Targeting the PI3K pathway has shown a survival benefit in HR-positive breast cancer. For the first time, a PI3K pathway-targeted drug has shown it can help people with this breast cancer subtype live longer. The PIK3CA mutation which is associated with a poor prognosis is found in approximately 40% of HR+ advanced breast cancers. In addition to doubling PFS, the inavolisib-based regimen's groundbreaking data also demonstrated that it improved survival and the duration that patients could avoid chemotherapy. With a stable safety profile and low discontinuation rates from adverse events, no new safety flags surfaced. The INAVO120 study has several notable limitations. First, while various CDK4/6 inhibitors are being investigated in other studies, such as MORPHEUS-pan Breast Cancer, palbociclib was the only one evaluated. Furthermore, just 1.2% of patients had previously taken adjuvant CDK4/6 inhibitors, and only 0.6% of the study group were Black or African American patients, indicating a major underrepresentation of these individuals. Subgroup analyses of OS were also limited by being based on a secondary endpoint, with small patient numbers and few OS events, leading to imprecise estimates and wide confidence intervals. 

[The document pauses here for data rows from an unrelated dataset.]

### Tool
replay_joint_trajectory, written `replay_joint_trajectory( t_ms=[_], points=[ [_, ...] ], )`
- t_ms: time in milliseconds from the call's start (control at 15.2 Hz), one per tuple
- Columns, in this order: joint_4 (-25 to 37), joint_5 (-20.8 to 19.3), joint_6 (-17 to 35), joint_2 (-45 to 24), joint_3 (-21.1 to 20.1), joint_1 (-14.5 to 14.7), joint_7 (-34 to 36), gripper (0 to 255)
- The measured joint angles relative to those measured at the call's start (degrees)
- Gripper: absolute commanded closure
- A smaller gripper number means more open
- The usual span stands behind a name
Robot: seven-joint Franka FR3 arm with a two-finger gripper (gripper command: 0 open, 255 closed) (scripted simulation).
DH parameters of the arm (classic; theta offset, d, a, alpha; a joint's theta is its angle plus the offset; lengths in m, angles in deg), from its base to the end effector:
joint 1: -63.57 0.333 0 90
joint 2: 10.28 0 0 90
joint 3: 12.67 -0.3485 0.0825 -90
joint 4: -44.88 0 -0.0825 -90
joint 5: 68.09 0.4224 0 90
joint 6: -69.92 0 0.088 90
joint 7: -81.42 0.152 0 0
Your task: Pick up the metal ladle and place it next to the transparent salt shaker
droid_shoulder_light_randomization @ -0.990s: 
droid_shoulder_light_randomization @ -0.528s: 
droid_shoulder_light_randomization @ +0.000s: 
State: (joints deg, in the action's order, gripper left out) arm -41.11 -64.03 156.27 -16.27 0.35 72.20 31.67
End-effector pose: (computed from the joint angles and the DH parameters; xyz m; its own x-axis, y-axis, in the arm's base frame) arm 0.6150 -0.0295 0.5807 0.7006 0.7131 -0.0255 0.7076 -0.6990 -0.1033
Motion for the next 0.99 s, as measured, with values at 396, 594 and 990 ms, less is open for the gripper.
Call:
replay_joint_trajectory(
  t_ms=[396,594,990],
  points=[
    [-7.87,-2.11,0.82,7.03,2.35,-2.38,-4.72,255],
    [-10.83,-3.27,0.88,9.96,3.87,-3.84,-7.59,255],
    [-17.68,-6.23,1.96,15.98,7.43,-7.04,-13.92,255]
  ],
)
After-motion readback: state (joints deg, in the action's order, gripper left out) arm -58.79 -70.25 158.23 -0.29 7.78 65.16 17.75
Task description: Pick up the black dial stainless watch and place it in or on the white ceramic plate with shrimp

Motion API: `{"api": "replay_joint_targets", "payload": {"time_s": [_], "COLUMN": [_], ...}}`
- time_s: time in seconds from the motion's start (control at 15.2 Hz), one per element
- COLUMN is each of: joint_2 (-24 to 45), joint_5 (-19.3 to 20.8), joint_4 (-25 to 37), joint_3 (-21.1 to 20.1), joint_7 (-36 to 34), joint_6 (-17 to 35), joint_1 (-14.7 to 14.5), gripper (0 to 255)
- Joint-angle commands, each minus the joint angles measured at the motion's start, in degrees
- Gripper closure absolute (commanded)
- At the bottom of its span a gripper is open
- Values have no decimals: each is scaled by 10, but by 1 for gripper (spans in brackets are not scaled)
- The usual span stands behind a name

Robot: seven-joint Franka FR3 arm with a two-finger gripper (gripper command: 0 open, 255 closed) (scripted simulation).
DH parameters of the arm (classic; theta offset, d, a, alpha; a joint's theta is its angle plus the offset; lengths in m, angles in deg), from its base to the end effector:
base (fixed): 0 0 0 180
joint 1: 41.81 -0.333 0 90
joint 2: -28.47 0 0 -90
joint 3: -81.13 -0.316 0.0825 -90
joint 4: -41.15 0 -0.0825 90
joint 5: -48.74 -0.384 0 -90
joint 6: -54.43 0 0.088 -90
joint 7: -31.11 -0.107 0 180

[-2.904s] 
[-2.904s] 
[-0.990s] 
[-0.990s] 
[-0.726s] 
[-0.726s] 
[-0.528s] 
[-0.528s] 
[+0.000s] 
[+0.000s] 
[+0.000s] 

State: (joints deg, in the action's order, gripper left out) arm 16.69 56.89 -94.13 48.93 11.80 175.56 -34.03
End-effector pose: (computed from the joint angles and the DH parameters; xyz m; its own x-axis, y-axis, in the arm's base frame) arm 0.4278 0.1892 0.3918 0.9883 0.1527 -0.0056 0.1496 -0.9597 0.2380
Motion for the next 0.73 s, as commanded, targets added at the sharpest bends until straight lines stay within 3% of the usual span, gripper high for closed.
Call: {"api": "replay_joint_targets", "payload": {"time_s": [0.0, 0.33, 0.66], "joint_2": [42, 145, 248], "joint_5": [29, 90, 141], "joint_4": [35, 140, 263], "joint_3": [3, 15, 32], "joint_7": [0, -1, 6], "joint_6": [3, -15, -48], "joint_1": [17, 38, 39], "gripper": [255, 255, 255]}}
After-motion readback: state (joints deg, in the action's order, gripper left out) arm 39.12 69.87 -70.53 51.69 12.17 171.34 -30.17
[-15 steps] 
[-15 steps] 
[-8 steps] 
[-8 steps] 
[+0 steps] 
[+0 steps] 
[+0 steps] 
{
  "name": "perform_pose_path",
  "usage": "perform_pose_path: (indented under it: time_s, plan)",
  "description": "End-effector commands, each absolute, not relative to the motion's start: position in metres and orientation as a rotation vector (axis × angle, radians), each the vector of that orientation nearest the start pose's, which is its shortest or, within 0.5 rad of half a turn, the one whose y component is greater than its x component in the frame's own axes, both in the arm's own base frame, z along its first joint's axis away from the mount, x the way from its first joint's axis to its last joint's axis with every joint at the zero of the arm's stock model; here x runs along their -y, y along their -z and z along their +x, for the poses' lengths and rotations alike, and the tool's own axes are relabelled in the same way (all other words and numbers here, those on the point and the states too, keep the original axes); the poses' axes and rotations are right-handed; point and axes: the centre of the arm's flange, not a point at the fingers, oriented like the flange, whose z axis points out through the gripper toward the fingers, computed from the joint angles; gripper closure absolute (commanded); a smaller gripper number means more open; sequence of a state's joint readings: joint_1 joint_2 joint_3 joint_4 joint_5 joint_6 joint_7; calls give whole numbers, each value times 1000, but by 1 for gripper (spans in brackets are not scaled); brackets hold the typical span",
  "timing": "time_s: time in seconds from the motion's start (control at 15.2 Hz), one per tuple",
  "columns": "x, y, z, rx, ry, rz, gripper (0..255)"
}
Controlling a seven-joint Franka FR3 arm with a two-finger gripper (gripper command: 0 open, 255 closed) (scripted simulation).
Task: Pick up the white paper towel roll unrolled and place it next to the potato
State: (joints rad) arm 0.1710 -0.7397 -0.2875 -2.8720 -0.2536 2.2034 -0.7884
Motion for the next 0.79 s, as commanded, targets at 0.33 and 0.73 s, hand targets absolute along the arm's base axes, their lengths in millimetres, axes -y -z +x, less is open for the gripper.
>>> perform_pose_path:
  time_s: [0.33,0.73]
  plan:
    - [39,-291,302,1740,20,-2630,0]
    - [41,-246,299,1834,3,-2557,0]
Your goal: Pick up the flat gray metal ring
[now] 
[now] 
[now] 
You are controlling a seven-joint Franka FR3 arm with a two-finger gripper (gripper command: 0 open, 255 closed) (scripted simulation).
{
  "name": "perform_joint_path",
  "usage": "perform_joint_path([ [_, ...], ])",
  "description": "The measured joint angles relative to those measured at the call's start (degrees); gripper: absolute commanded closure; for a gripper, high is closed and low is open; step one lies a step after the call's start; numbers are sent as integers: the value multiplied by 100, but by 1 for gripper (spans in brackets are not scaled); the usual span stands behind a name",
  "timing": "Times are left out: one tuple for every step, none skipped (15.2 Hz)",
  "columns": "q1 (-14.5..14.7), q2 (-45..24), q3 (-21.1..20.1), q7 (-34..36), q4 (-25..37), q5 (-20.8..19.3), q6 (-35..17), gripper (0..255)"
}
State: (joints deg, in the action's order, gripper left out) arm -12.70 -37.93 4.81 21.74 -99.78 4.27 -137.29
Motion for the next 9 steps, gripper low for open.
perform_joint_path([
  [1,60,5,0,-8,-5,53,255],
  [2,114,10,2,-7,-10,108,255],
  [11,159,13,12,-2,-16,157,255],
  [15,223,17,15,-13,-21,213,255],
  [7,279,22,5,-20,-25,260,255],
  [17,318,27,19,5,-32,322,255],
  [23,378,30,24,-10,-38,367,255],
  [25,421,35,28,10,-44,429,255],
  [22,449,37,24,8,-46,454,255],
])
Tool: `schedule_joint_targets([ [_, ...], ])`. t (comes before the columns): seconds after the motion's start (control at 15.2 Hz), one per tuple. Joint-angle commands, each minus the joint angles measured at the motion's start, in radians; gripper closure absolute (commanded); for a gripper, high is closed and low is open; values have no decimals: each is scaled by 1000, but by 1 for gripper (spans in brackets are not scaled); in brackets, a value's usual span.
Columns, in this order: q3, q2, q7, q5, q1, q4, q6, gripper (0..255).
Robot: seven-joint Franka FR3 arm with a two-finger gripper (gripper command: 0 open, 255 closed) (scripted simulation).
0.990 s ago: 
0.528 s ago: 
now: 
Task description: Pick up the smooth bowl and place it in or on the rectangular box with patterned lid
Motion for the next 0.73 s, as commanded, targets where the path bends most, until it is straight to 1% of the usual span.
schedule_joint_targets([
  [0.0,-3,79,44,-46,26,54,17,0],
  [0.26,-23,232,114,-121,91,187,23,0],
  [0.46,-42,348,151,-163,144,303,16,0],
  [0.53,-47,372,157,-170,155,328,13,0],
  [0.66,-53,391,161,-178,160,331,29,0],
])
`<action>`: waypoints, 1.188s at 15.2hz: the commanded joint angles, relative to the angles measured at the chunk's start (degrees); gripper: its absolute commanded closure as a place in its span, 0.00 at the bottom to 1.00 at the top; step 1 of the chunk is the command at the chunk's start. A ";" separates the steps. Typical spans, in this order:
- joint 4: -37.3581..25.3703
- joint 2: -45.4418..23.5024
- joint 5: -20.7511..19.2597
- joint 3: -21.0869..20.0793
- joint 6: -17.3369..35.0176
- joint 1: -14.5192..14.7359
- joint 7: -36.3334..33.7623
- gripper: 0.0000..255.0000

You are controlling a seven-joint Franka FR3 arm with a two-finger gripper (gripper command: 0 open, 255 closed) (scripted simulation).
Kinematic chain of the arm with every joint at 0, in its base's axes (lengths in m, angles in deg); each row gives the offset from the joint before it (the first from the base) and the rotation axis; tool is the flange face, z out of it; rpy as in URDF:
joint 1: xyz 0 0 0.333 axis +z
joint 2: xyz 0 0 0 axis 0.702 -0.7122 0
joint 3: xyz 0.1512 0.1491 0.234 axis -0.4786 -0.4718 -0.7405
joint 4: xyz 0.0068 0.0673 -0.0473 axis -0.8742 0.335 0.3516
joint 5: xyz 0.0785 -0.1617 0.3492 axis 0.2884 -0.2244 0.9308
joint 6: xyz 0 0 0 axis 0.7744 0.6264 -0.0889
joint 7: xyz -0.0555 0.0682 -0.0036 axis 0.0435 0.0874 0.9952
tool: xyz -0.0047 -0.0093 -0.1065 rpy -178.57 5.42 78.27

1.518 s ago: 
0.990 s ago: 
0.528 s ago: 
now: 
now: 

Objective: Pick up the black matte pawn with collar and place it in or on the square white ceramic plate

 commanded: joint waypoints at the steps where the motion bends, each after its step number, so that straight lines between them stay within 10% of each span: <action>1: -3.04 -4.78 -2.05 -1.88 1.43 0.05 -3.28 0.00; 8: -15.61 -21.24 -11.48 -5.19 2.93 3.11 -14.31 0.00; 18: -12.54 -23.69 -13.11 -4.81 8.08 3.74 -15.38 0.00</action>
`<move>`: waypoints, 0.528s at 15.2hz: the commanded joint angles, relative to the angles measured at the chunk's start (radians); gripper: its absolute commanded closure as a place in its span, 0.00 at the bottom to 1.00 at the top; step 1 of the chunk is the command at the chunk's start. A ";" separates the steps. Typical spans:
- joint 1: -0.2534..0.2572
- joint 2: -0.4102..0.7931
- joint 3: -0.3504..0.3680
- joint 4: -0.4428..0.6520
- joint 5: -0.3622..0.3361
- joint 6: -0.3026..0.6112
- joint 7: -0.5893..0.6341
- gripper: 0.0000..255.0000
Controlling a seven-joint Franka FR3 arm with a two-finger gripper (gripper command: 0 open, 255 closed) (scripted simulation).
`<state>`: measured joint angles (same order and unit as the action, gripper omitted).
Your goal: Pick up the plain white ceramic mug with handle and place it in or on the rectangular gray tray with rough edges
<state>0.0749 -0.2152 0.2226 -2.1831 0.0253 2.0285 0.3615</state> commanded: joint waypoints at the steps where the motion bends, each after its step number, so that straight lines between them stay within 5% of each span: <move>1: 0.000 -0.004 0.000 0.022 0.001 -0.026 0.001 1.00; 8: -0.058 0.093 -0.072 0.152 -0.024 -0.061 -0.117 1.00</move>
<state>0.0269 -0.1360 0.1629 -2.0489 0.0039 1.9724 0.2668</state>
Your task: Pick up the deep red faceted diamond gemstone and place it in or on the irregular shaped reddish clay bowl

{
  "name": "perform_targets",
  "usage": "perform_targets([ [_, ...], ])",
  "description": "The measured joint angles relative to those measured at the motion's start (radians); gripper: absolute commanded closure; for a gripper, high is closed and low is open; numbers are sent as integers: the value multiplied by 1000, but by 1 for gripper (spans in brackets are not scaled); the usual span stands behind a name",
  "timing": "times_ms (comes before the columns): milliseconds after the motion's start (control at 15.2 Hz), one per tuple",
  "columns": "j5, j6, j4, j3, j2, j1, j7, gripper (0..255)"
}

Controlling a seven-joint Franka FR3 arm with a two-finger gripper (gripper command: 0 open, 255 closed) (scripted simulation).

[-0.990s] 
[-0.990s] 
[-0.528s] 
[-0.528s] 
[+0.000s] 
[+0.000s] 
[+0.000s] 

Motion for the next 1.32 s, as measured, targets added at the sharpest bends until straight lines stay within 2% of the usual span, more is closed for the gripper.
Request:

Apart from INAVO120 study, ITOVEBI is currently being investigated in three additional company-sponsored phase III clinical studies [(INAVO121; NCT05646862 (combination with fulvestrant) , INAVO122; NCT05894239 (combination with pertuzumab plus trastuzumab), INAVO123; NCT06790693 (combination with CDK4/6 inhibitor and letrozole)] in PIK3CA-mutated locally advanced or metastatic breast cancer in various combinations.